> [TASK ITEM]: Return only those lines of the listing in which "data" appears.

--- GIVEN INFORMATION Enclosed Below ---

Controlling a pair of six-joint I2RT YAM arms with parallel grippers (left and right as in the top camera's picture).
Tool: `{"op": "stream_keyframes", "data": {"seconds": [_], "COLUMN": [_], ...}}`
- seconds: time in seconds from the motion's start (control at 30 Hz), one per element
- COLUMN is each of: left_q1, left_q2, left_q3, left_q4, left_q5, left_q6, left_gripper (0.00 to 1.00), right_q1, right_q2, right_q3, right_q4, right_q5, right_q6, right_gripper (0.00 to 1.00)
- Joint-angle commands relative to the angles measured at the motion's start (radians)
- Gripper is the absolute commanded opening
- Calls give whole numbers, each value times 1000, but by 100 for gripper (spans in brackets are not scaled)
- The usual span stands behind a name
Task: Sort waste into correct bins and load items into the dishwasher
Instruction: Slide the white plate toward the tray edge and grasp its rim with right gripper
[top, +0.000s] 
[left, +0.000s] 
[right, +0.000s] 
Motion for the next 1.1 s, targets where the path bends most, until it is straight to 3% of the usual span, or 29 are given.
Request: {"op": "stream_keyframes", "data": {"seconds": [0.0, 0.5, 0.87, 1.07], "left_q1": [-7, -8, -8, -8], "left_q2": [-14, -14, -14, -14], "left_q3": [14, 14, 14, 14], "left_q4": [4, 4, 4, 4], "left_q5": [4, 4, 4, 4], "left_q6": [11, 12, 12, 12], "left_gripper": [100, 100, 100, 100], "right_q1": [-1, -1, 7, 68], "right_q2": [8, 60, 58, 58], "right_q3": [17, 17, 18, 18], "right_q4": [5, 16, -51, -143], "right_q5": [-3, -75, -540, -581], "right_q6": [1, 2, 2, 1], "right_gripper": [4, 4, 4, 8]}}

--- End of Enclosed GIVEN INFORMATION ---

> [RESULT OF THE TASK]:
Tool: `{"op": "stream_keyframes", "data": {"seconds": [_], "COLUMN": [_], ...}}`
Request: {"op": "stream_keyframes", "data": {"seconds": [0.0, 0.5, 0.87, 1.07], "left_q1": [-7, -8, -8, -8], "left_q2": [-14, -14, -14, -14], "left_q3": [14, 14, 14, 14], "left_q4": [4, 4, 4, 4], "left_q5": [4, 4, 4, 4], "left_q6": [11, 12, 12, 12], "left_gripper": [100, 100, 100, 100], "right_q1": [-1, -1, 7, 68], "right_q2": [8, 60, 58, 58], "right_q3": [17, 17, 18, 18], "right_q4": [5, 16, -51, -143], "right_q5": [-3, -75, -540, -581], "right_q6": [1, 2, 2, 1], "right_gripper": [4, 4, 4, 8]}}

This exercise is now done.